B. Indicators used to establish interference and their biases
The issue of possible foreign interference arises next. These are extremely difficult to prove. A pseudonym remains a pseudonym, and current methods are very far from the lessons of hard sciences, where the goal is to prove reality beyond doubt. Researchers are forced to look for indicators. These indicators have all the weaknesses of traditional indicators, as they can be manipulated or explained by other variables. For instance, indicators from other sciences such as GDP, unemployment rate, happiness index, average salary (considered irrelevant and replaced by median salary), etc., show that finding an unbiased indicator is very complex. An indicator is merely an indication, not a value in itself. Currently, the indicators used in foreign interference studies are:
- Degree of Production: Much scientific literature points to sockpuppet and botting when a certain level of activity is observed, generally between 800 and 1,200 tweets per day (almost a tweet per minute without sleeping). The assumption is that if there is a troll factory, it must operate through series of activities lasting 8-hour shifts or more. However, among these ultra-active authors (thanks to the Benalla affair), there are also many unemployed individuals who are highly politically motivated and retweet a lot. This indicator is, therefore, merely a sign of contamination and is subject to many biases. Some also criticize taking retweets into account, though this criticism is not well-supported, as it is easier for troll factories to retweet than to create original messages.

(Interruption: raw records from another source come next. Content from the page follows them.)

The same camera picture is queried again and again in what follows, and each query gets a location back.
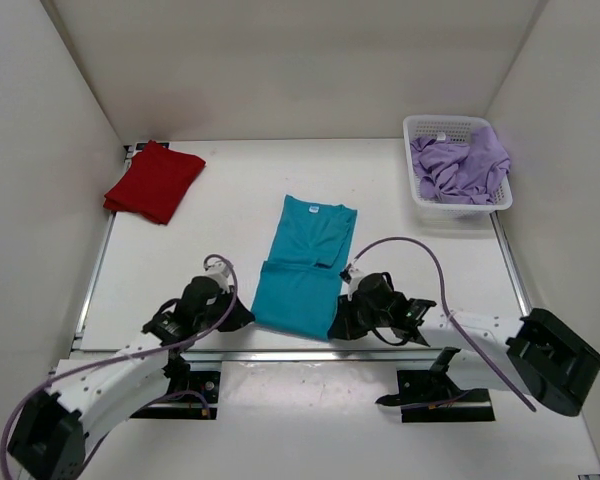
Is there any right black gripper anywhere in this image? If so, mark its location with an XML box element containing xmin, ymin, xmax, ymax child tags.
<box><xmin>329</xmin><ymin>292</ymin><xmax>392</xmax><ymax>340</ymax></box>

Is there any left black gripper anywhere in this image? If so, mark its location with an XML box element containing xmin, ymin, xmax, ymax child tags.
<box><xmin>195</xmin><ymin>284</ymin><xmax>254</xmax><ymax>331</ymax></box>

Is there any teal t-shirt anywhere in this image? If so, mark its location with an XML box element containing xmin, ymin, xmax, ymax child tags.
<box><xmin>251</xmin><ymin>195</ymin><xmax>357</xmax><ymax>341</ymax></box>

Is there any red t-shirt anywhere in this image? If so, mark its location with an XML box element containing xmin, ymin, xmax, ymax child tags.
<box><xmin>103</xmin><ymin>141</ymin><xmax>206</xmax><ymax>225</ymax></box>

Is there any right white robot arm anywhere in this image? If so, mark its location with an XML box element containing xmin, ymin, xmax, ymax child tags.
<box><xmin>328</xmin><ymin>268</ymin><xmax>600</xmax><ymax>417</ymax></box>

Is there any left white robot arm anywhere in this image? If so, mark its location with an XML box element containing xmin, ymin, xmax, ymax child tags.
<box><xmin>1</xmin><ymin>275</ymin><xmax>254</xmax><ymax>479</ymax></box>

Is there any lavender t-shirt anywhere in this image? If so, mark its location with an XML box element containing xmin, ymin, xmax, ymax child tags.
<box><xmin>410</xmin><ymin>127</ymin><xmax>511</xmax><ymax>205</ymax></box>

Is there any white plastic laundry basket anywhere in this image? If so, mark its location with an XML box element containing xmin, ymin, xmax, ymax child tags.
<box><xmin>403</xmin><ymin>115</ymin><xmax>513</xmax><ymax>218</ymax></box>

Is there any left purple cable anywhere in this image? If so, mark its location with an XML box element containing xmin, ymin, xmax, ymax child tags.
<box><xmin>0</xmin><ymin>254</ymin><xmax>240</xmax><ymax>480</ymax></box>

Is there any purple cable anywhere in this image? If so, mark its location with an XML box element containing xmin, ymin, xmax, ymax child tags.
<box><xmin>0</xmin><ymin>254</ymin><xmax>240</xmax><ymax>480</ymax></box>
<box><xmin>349</xmin><ymin>237</ymin><xmax>537</xmax><ymax>414</ymax></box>

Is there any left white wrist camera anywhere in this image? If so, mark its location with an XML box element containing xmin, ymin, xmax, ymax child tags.
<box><xmin>204</xmin><ymin>260</ymin><xmax>234</xmax><ymax>293</ymax></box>

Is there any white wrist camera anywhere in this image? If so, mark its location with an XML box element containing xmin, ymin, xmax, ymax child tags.
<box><xmin>340</xmin><ymin>264</ymin><xmax>365</xmax><ymax>299</ymax></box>
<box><xmin>204</xmin><ymin>260</ymin><xmax>234</xmax><ymax>293</ymax></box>

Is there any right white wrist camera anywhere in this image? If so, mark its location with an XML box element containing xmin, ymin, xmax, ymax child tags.
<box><xmin>340</xmin><ymin>264</ymin><xmax>365</xmax><ymax>299</ymax></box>

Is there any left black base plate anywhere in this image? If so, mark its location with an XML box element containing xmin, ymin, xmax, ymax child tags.
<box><xmin>132</xmin><ymin>362</ymin><xmax>221</xmax><ymax>420</ymax></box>

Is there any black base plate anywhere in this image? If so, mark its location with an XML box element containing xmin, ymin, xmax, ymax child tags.
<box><xmin>375</xmin><ymin>370</ymin><xmax>496</xmax><ymax>423</ymax></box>
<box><xmin>132</xmin><ymin>362</ymin><xmax>221</xmax><ymax>420</ymax></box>

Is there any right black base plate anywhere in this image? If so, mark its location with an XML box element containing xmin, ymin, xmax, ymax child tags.
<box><xmin>375</xmin><ymin>370</ymin><xmax>496</xmax><ymax>423</ymax></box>

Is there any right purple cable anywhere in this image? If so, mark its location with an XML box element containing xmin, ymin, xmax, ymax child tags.
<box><xmin>349</xmin><ymin>237</ymin><xmax>537</xmax><ymax>414</ymax></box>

- Comparison with a Pro-Russian Ecosystem: Another method is to compare the ultra-active accounts to a reference pro-Russian ecosystem. This method is based on the assumption that if there is troll farming, it also serves to push media with a pro-Russian lens (Sputnik, RT). This method has provided good indicators for identifying disinformation networks but suffers from a major bias: correlation is not causation. It is logical for disinformation to target power, and that counter-power exerted by these media is linked together. Thus, while it can be a good starting indicator or method for initial monitoring, it cannot prove Russian interference.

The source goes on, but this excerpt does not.